By John Fallon
How do you educate refugee children in places with a shortage of trained teachers, a lack of resources, and where school records have been lost? In the last four years, across the Middle East and North Africa, millions of young refugees have fled from their homes. And an entire generation -- millions of children -- are at risk of growing up without an education.
The threat of an educational void is becoming abundantly clear in places like Syria. More than 2.3 million children inside the country are not in school. Of the hundreds of thousands who have fled, nearly half are not receiving any education at all. In Lebanon, there are more school-aged refugees than the entire intake of the country’s public schools, and only 1 in 5 Syrian children are enrolled in school. Sadly, it’s a similar situation in Jordan and Iraq.
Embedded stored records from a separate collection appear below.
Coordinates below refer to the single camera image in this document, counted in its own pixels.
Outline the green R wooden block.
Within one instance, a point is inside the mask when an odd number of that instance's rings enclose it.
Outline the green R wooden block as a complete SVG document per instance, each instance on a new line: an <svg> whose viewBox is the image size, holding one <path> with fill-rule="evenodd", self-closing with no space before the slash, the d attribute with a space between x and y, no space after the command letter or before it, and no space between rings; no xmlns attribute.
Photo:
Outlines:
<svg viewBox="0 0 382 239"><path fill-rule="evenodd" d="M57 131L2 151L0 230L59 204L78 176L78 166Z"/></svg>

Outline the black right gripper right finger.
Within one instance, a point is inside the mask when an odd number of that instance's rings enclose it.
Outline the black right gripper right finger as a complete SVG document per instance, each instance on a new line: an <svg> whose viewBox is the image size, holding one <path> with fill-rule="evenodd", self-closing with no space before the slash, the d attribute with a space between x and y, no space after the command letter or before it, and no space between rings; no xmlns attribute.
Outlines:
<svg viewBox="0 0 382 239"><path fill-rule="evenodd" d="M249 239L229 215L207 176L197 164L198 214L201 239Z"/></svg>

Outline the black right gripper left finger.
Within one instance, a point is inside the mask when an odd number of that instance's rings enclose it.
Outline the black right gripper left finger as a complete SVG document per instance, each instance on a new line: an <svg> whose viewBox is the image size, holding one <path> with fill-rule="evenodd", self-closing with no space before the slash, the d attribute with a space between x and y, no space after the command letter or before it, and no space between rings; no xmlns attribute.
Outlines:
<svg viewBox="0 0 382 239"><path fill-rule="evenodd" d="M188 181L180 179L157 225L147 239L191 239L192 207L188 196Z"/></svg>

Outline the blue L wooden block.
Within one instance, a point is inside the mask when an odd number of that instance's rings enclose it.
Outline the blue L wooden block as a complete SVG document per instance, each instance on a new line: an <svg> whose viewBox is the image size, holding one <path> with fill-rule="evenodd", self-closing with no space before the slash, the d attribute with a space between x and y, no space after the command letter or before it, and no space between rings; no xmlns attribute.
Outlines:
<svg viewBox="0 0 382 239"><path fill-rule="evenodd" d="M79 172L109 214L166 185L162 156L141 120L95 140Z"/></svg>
Aid needs to reflect the new, longer-term reality of conflicts, and should include the means for providing access to education to those who are forced to establish a new life.
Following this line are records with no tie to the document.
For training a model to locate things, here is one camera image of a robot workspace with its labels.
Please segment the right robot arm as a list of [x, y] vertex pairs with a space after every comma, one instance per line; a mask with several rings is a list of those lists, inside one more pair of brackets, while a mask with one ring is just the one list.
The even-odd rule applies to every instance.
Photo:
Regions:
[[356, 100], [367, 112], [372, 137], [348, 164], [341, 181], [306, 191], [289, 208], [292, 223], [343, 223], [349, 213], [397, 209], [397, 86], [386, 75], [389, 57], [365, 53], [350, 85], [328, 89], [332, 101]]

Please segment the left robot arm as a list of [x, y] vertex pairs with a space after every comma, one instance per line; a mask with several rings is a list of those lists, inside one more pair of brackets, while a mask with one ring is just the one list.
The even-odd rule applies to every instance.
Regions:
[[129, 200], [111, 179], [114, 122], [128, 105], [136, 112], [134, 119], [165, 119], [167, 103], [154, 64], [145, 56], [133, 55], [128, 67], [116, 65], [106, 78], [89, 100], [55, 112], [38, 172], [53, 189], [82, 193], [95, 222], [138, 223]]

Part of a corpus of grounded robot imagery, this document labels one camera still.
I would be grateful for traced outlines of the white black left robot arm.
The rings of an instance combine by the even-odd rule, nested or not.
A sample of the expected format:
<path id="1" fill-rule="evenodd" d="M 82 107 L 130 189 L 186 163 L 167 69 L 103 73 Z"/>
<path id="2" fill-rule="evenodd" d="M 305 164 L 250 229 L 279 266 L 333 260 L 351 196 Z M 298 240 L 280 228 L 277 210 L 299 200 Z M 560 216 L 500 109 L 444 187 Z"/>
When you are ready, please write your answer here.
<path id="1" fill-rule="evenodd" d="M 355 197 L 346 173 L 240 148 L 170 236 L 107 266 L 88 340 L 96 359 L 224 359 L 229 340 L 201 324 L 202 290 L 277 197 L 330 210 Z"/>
Abu Mohamad, a Syrian refugee, recently told his story about small businesses in refugee camps to CNN. He started a pizza delivery service for other refugees and aid workers living in his camp. “I couldn’t sit and wait for the situation to change,” he said. “We always want more for our families.” But not everyone is an entrepreneur, particularly young children – many of whom lack access to basic education. Not everyone has the necessary tools at their disposal.
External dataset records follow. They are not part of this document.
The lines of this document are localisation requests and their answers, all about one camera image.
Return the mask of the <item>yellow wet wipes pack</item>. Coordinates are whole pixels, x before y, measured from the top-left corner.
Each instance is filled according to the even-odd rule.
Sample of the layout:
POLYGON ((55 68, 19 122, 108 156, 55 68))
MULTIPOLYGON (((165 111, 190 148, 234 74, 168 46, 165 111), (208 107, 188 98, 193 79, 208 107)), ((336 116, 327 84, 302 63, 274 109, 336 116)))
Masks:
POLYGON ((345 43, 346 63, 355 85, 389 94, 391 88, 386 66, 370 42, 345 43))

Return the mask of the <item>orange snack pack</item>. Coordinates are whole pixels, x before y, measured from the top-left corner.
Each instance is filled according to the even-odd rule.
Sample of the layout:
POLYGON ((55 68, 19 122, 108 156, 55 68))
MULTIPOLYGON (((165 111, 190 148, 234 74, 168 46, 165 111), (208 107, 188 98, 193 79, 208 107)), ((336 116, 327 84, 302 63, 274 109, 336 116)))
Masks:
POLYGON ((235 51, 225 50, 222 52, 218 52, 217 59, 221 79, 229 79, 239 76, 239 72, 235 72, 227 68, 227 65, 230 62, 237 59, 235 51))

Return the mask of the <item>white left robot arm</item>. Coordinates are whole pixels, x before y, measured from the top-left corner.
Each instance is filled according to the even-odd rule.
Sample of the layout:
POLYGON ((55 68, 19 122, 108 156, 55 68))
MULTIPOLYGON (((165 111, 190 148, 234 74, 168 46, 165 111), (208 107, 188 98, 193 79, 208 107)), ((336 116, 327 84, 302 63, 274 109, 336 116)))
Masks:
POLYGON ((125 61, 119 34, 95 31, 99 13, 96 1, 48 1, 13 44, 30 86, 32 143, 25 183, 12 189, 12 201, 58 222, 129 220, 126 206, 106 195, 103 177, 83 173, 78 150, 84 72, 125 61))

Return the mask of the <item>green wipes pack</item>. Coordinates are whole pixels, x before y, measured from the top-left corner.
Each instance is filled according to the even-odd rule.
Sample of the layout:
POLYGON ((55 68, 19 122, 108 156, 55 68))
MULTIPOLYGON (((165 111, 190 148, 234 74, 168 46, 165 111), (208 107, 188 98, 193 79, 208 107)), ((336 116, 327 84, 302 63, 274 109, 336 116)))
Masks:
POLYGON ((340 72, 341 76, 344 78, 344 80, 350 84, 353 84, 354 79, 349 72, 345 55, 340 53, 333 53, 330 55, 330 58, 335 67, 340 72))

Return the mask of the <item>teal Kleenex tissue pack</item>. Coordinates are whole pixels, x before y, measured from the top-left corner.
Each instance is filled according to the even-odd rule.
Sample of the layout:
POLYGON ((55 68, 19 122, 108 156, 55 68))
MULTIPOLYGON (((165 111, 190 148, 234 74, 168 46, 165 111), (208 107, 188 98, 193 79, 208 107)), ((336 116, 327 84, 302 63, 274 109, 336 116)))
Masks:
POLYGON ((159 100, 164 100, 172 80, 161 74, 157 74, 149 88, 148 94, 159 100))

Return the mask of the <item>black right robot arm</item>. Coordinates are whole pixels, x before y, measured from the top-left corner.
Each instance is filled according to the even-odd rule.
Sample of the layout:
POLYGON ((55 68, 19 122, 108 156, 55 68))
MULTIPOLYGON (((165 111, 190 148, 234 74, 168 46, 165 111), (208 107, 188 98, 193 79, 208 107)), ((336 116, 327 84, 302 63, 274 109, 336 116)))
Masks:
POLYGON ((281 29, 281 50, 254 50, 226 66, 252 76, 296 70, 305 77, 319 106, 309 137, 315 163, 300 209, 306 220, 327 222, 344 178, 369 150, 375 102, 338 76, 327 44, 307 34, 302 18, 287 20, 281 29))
Much as food aid often includes basic essentials needed for survival, education assistance needs to be rapidly deployable but without compromising on quality. Refugee camps and host communities need easily accessible materials and low- or no-cost tools for education that work in challenging settings. Some organizations are already leading the way.
UNICEF helped more than 375,000 Syrian children last year access formal and informal education through school construction and rehabilitation, teacher training, and provision of school materials for teachers and students. In Jordan, staff and volunteers from Save the Children are creating specialized teacher training and support programs for those operating in conflict regions. These sessions will equip teachers with an entirely new way of approaching lesson plans, homework and grading. Save the Children has also developed a database of emergency personnel for education. These experts can be dispatched on short notice to areas affected by emergencies.
All this can be done without traditional classroom tools. Teachers work from condensed, modified curriculum, written to be delivered quickly and affordably. Mobile-delivered teaching resources can be vital when communication and normal delivery methods are limited by circumstance. And there is a need for solutions for grading tests where no national marking system exists and where students lack school records.
How can we make a difference? Businesses must prioritize the social impact we stand to make as major players in the global economy, and we must do so with a view to the future.
In 2015, the United Nations is examining where focus must go following the expiration of the Millennium Development Goals, and education will surely be among the priorities for the new Sustainable Development Goals. There is work to be done. I encourage all businesses to examine their core competencies — whether in logistics, product design, communications or whatever their area of expertise – that can be applied or offered to refugee communities to drive educational improvements at little or no cost.
The late professor C.K. Prahalad said: “The big challenge for humanity is to get everybody, not just the elite, to participate in globalization and avail its benefits.”